Los aviones
del futuro
                    
En el vacío de un vuelo a destiempo
cabe hacer la pregunta
¿Es legítimo tomar a la ligera el canto de los pájaros?
Desde el árbol de mis sueños 
tenso mi arco de palabras
para volar de nuevo por los cielos de Paris
cuya torre Eiffel es una A mayúscula de cuatro caras
que los pájaros carpinteros
alargaron hasta el cielo
(Ese día comprendí que mucho antes 
ya conocías la inicial de mi nombre)

Dime son los pájaros los aviones del futuro
astronautas de la perfecta comarca?
En Praga supe que todos ellos
hablan perfectamente la lengua del mundo
Anidan en torres góticas
en la plaza de la ciudad vieja
o en puentes que aún recorro con mi hijo Gabriel 
en la esplendente luz de un tranvía.

Tú sabes que el mundo gira huérfano del Edén
bajo el árbol del bien y del mal


donde tal vez nos preguntamos 
dónde está la salida de escape
dónde está la raíz del viento redentor
Pero he aquí desde el árbol de mis sueños
yo vuelo en forma de palabras hacía ti 
para obsequiarte esta ofrenda 
de amistad. ©




Torreón rojizo y dislocado
prepucio en decadencia
Acaso enerva el excesivo deambular
por los mantras del lenguaje?

Muchos olvidaron las profecías
y el carbón en llamas colmado de furia
cayó sobre la humanidad
Aquel día la ciudad retrocedió bajo el rugido del Armagedón
cuando sus habitantes parecían recoger
con un capullo de arrogante fisonomía
el aceite para sus lámparas.


Hoy la paradoja permanece extendida en el cielo
núcleos de hidrógeno que se fusionaron en su ígneo despertar.

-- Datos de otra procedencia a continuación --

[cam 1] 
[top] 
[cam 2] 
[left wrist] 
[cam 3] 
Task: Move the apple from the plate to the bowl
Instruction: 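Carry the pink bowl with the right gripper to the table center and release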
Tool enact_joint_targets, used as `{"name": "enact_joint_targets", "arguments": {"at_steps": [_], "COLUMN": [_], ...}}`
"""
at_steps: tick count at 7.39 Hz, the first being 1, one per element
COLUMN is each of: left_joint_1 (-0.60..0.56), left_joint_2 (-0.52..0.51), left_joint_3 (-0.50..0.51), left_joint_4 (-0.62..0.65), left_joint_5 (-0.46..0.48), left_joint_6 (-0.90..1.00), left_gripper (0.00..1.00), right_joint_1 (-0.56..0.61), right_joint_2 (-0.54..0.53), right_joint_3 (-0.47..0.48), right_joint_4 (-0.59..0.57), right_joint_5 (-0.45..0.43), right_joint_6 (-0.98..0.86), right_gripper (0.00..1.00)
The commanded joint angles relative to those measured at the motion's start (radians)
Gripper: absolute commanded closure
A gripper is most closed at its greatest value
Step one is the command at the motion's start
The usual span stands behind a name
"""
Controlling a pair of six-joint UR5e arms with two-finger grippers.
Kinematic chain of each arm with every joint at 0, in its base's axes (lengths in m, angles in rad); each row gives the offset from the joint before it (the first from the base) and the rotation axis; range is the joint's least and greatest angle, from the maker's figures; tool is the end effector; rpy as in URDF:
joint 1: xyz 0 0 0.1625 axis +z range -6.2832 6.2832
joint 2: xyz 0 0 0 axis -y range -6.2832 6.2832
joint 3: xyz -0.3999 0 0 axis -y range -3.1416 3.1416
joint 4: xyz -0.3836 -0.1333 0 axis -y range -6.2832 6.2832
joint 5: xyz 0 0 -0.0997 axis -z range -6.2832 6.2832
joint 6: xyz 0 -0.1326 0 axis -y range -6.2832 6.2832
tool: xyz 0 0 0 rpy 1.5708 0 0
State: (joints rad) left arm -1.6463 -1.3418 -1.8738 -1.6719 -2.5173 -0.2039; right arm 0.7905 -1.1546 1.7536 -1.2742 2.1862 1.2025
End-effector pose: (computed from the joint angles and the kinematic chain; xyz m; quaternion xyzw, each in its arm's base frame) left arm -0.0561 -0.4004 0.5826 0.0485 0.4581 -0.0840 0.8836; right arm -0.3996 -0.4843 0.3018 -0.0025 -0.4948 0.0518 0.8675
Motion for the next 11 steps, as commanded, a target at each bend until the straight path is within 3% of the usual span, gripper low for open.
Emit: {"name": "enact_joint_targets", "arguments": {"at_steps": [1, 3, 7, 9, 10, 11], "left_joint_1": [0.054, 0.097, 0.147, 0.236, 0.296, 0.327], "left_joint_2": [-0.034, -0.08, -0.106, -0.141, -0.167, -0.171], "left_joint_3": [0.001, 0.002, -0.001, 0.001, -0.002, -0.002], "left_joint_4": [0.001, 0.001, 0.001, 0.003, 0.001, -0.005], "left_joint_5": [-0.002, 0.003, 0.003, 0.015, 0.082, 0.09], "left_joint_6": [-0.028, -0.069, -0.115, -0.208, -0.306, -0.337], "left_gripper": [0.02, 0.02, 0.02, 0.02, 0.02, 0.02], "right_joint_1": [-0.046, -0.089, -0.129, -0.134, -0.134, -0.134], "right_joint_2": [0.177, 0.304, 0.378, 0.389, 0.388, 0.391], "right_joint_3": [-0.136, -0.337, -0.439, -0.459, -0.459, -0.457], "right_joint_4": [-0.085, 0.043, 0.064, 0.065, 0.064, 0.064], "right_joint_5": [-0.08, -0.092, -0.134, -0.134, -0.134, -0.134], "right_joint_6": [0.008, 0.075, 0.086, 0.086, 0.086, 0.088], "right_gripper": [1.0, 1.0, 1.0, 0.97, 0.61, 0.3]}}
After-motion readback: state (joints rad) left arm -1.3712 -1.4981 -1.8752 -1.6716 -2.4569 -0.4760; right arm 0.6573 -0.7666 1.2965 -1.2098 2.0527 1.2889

El bosque continúa desapareciendo
frente a la obscena radiactividad de los mercaderes
así se acumula en el aire lo táctil de los escombros.

La luz de mercurio
incuba descontroladas epidemias
el amor tiene un aroma rancio
que fatiga al cuero cabelludo
Así se cae el pelo de tanta angustia
por alcanzarlo.

Pavorosas sombras deambulan por el planeta
en forma de huracanes y aguaceros marítimos.

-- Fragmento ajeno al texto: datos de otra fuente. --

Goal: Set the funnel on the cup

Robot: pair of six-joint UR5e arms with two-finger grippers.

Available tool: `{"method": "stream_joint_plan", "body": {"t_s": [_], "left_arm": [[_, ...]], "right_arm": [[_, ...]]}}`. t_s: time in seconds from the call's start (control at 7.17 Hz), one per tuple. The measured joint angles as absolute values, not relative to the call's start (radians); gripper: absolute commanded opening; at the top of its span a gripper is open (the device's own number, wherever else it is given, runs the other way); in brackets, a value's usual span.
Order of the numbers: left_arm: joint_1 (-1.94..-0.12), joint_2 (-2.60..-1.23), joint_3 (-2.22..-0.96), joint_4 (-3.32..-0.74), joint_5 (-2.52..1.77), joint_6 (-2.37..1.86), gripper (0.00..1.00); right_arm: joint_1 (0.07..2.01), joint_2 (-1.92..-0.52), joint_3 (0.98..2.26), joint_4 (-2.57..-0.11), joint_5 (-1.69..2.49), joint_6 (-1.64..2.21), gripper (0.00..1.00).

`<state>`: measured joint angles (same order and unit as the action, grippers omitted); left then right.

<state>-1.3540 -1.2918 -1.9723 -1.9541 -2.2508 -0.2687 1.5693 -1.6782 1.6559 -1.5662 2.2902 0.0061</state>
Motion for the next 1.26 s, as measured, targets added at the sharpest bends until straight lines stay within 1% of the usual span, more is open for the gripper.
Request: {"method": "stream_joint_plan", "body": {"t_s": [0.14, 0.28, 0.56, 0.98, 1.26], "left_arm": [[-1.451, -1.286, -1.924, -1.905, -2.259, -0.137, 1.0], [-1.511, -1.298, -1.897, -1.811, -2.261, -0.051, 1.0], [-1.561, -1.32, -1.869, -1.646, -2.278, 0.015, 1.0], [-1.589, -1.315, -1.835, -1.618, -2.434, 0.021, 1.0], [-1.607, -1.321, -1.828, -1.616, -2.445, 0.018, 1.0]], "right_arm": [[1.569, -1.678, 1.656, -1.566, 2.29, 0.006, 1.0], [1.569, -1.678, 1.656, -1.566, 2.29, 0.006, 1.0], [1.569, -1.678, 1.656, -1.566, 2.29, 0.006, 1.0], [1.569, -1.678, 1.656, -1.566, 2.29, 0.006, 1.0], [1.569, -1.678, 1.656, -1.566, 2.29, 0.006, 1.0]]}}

Pero en el corazón de los robots hay cables conectados al futuro
ellos copulan con otras máquinas
ellos funcionan con alegorías de consumo
La especie evoluciona bien en la planicie de asfalto
-dicen algunos expertos
cibernautas- ©




                                                                                                                                                                      

Un exultante cacareo
se escuchó al amanecer.
Las gallinas habían roto el cascarón del silencio
habían creado pequeños planetas casi de la nada
formas perfectas
para aturdir el hambre
de multitudes.
                                                                                       
En el reverso
sobre las planicies polvorientas del holocausto
en la atroz oscuridad yacen otras aves 
en despojo y máscara.
Picos humeantes en la diáspora
sexos emplumados para la batalla final.
Gallinas robots expulsadas del jardín de los afectos
ideologizando con su morbidez esperpéntica
la carne fresca de nuevas generaciones.
Gallinas robots ávidas del rito de expulsar
bajo las barbas del rayo de medianoche
la malévola ofrenda a su dios de papel maché.